Every once in a while, television tries something a little different. Not often, but occasionally. What's not different, though, is the result, which usually takes about thirteen weeks to play out, thirteen being an unlucky number, but the traditional number of episodes a series would run before getting canceled. The history of television is littered with such noble failures (Cop Rock, anyone?), and this week, Cleveland Amory takes a look at one of them: ABC's That's Life, a comedy-variety series with a regular cast and continuing story.
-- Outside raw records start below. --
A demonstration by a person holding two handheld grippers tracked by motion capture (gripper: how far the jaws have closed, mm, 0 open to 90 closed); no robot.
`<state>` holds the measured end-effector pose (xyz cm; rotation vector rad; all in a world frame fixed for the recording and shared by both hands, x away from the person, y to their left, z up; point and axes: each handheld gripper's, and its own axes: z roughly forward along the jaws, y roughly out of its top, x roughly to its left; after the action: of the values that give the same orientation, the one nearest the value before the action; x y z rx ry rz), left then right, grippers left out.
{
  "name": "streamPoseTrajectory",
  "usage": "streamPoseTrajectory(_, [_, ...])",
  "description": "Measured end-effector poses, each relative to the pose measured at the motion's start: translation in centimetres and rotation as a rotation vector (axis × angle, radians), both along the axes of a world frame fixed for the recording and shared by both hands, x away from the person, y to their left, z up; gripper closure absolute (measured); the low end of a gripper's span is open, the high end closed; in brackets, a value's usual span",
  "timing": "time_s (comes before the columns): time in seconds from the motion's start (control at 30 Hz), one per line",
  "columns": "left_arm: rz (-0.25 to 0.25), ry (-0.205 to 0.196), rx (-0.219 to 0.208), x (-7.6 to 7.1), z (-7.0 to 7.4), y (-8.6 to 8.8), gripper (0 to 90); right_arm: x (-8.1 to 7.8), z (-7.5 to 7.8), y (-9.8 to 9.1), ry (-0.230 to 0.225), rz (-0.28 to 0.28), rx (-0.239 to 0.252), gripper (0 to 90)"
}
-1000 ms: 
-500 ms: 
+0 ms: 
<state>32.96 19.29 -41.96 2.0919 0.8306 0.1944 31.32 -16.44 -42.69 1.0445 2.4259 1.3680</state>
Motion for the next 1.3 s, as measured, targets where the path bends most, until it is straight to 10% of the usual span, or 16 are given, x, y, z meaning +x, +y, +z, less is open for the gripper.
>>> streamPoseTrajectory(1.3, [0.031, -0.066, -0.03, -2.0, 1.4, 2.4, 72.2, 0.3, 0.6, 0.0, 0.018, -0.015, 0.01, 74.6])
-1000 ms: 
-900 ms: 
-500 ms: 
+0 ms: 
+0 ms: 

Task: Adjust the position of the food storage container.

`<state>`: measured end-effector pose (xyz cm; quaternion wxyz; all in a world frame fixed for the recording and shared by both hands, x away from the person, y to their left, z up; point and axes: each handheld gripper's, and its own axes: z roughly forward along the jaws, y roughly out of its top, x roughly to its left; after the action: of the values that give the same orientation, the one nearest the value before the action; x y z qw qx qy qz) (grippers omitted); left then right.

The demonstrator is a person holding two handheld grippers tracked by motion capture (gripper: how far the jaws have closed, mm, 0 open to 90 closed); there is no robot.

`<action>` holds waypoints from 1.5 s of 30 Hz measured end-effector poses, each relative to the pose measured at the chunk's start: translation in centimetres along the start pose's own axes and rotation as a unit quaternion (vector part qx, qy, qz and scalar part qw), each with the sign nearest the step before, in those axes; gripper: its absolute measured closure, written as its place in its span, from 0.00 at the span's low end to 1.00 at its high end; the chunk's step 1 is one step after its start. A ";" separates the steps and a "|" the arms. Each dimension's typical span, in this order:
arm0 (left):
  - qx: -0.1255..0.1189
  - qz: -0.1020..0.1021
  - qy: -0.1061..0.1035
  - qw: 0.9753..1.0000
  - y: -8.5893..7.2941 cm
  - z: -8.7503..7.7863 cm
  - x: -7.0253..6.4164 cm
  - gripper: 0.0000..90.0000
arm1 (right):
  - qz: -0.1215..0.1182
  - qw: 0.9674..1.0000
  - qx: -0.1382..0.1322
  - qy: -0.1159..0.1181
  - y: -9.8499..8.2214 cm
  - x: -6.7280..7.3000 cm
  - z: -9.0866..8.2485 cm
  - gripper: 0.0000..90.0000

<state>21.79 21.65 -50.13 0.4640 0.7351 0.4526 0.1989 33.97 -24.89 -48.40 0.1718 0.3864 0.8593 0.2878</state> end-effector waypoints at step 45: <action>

It is, Amory says, more like "a long musical comedy—with each act lasting an hour and each intermission a week." 

That's Life stars Robert Morse (Tony winner for How to Succeed in Business Without Really Trying) and E.J. Peaker as a young couple headed for marriage; Morse, Amory admits, "is not our favorite actor. But he is, bar none, our favorite re-actor—in fact, he is perhaps the best in the business," even though he sometimes tries a little too hard. Peaker took a while to grow on Cleve ("ABC is supposed to have interviewed over 3000 girls before deciding on her, and our feeling was, after the first time we saw her, they should have seen a couple more."), but by the fourth episode, "we were ready, if not for marriage, at least to go steady." It's always nice to see Our Critic fess up to his mistakes.

One of the highlights of each week's episode is the guest star, and Amory points out that the show is often written to take advantage of the guest, rather than the regulars. And with a cast of guests including George Burns, Jackie Vernon, and Tim Conway, the show succeeds more often than not. A particular highlight is the show in which Kay Medford and Shelly Berman appear as Peaker's mother and father, an episode that also features Robert Goulet and Alan King. "This was," Amory writes, "by all odds the best single episode of any series we have seen so far." That's Life could actually be considered a success as far as these "different" series go, running for 32 episodes. Cleve's much more bullish on the show, though: "When That's Life is good, it's very, very good—good enough to pay money for on Broadway. And even when it's bad, it's never, never horrid."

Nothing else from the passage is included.